--- Data provided ---
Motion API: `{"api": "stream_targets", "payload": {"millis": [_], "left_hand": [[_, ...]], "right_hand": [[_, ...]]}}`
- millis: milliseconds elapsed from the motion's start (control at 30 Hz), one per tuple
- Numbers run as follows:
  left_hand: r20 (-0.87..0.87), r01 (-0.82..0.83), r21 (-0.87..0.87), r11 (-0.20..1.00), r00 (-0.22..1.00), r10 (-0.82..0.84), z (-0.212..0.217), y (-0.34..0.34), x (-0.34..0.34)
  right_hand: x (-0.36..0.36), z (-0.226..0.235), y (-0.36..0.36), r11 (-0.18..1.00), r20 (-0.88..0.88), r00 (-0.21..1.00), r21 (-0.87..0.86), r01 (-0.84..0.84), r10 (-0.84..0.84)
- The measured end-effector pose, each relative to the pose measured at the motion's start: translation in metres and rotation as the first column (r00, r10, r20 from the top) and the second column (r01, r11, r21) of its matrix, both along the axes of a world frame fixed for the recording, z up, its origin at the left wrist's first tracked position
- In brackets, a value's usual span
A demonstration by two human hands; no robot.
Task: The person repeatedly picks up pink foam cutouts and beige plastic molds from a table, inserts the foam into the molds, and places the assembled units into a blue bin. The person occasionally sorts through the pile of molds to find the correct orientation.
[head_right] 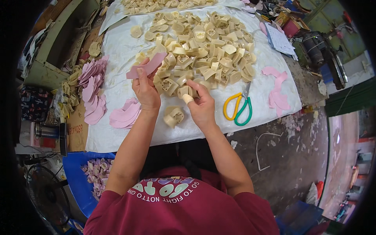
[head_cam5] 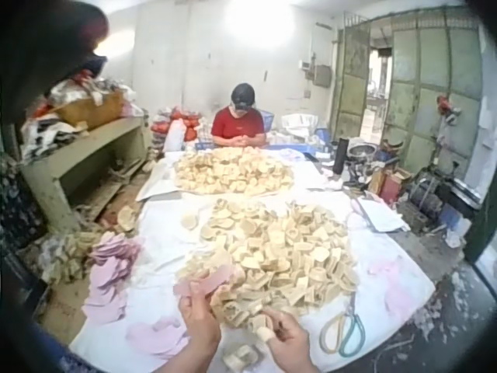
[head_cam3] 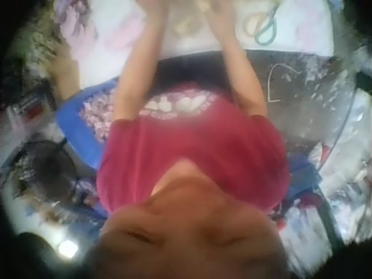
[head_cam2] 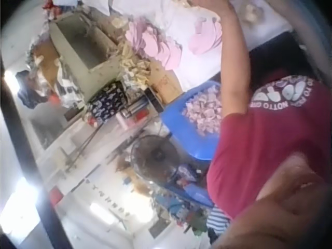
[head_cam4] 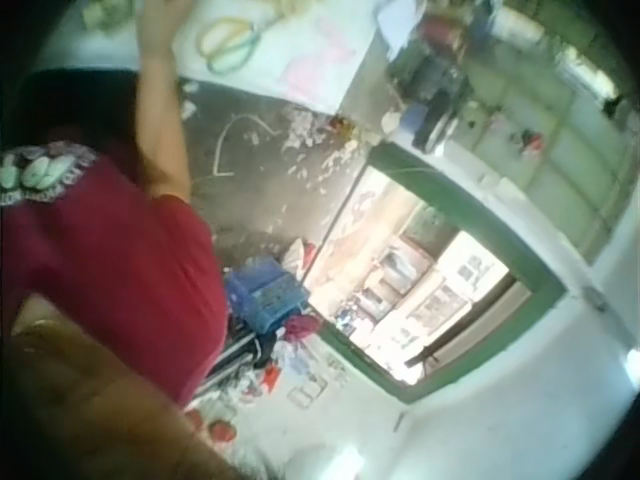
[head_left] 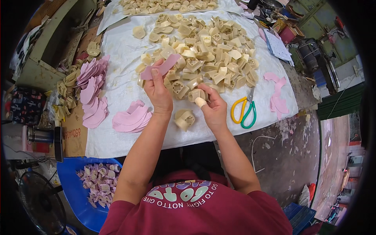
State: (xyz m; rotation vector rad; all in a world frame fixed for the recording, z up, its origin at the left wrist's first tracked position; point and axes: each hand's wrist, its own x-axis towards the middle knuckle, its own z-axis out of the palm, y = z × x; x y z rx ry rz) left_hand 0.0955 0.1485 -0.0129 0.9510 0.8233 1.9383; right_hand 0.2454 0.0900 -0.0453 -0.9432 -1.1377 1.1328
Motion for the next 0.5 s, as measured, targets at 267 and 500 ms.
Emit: {"api": "stream_targets", "payload": {"millis": [267,500], "left_hand": [[-0.307,-0.071,0.073,0.995,0.948,0.090,0.022,-0.022,0.025],[0.036,-0.050,-0.310,0.949,0.997,0.064,0.034,0.016,-0.014]], "right_hand": [[-0.029,0.040,0.007,0.996,-0.160,0.986,0.064,0.061,-0.050],[-0.059,0.058,-0.003,0.972,0.057,0.996,0.225,0.059,-0.074]]}}
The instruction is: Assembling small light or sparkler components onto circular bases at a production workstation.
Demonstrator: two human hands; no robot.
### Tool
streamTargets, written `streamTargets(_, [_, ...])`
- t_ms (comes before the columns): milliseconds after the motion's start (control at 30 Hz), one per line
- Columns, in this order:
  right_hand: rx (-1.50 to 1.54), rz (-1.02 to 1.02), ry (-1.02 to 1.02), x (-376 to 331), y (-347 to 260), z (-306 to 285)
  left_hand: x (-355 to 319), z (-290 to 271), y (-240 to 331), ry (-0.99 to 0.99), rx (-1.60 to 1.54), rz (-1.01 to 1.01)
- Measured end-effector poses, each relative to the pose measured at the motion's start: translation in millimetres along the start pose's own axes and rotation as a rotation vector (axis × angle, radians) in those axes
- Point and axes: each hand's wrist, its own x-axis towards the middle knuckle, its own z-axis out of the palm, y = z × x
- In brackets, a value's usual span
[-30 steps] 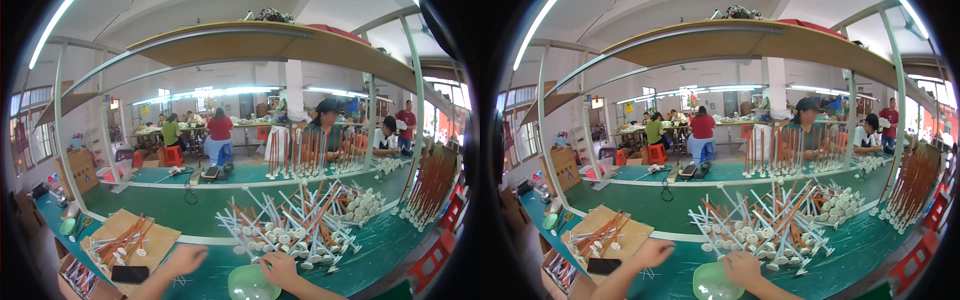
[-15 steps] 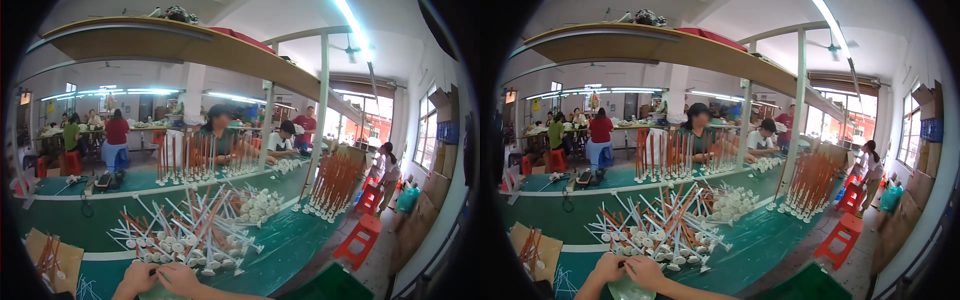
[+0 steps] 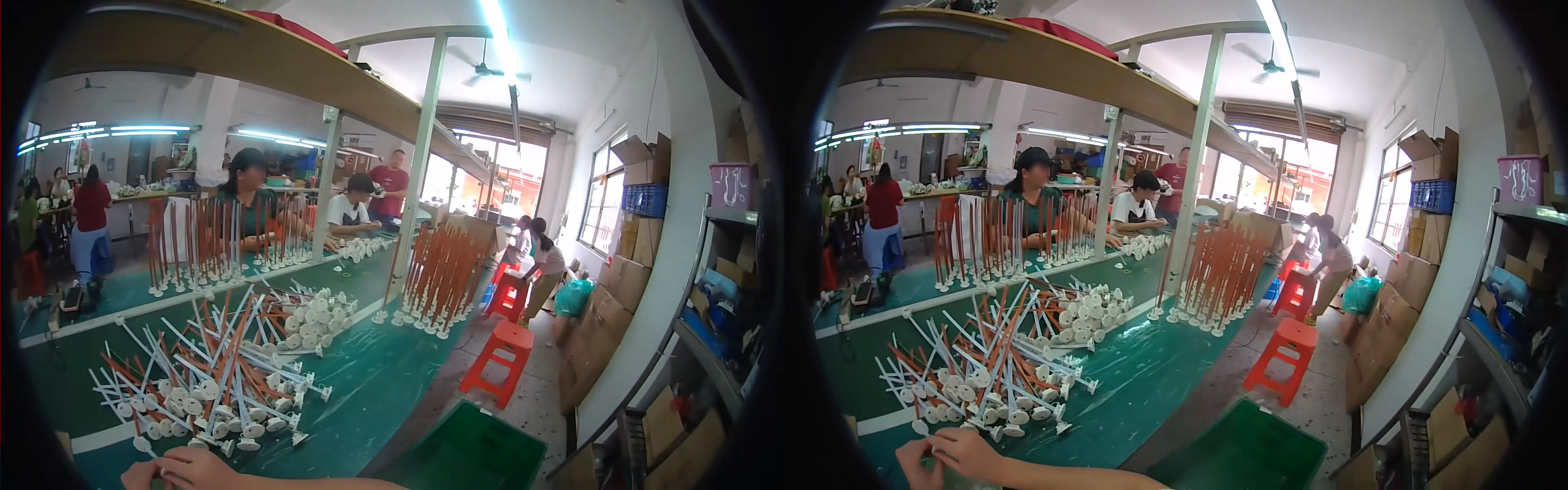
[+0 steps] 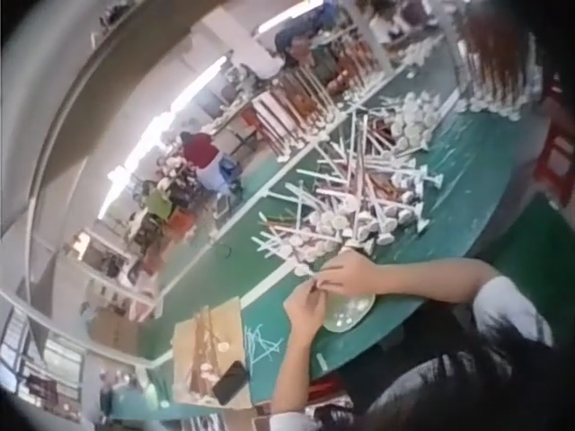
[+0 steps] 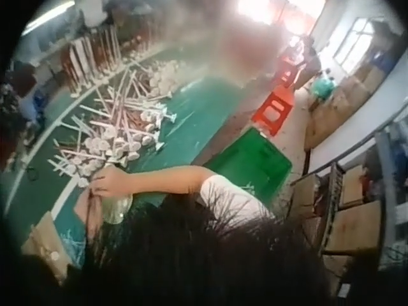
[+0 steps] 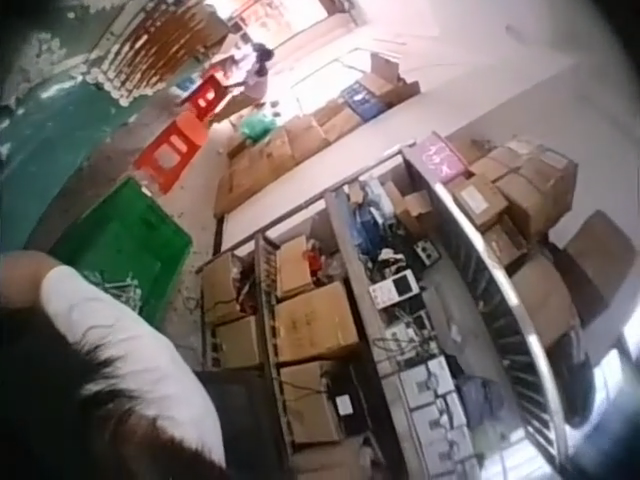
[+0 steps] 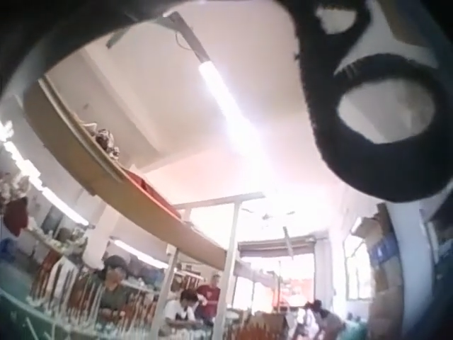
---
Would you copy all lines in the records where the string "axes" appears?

Task result -
- The measured end-effector pose, each relative to the pose measured at the motion's start: translation in metres and rotation as the first column (r00, r10, r20 from the top) and the second column (r01, r11, r21) of its matrix, both along the axes of a world frame fixed for the recording, z up, its origin at the left wrist's first tracked position
State: (xyz m; rotation vector rad; all in a world frame fixed for the recording, z up, its origin at the left wrist's first tracked position; point and axes: each hand's wrist, its own x-axis towards the middle knuckle, its own z-axis out of the palm, y = z × x; x y z rx ry rz) left_hand 0.0955 0.1485 -0.0129 0.9510 0.8233 1.9383; right_hand 0.2454 0.0900 -0.0453 -0.9432 -1.1377 1.1328
- Measured end-effector poses, each relative to the pose measured at the motion's start: translation in millimetres along the start pose's own axes and rotation as a rotation vector (axis × angle, radians) in those axes
- Point and axes: each hand's wrist, its own x-axis towards the middle knuckle, its own z-axis out of the palm, y = z × x

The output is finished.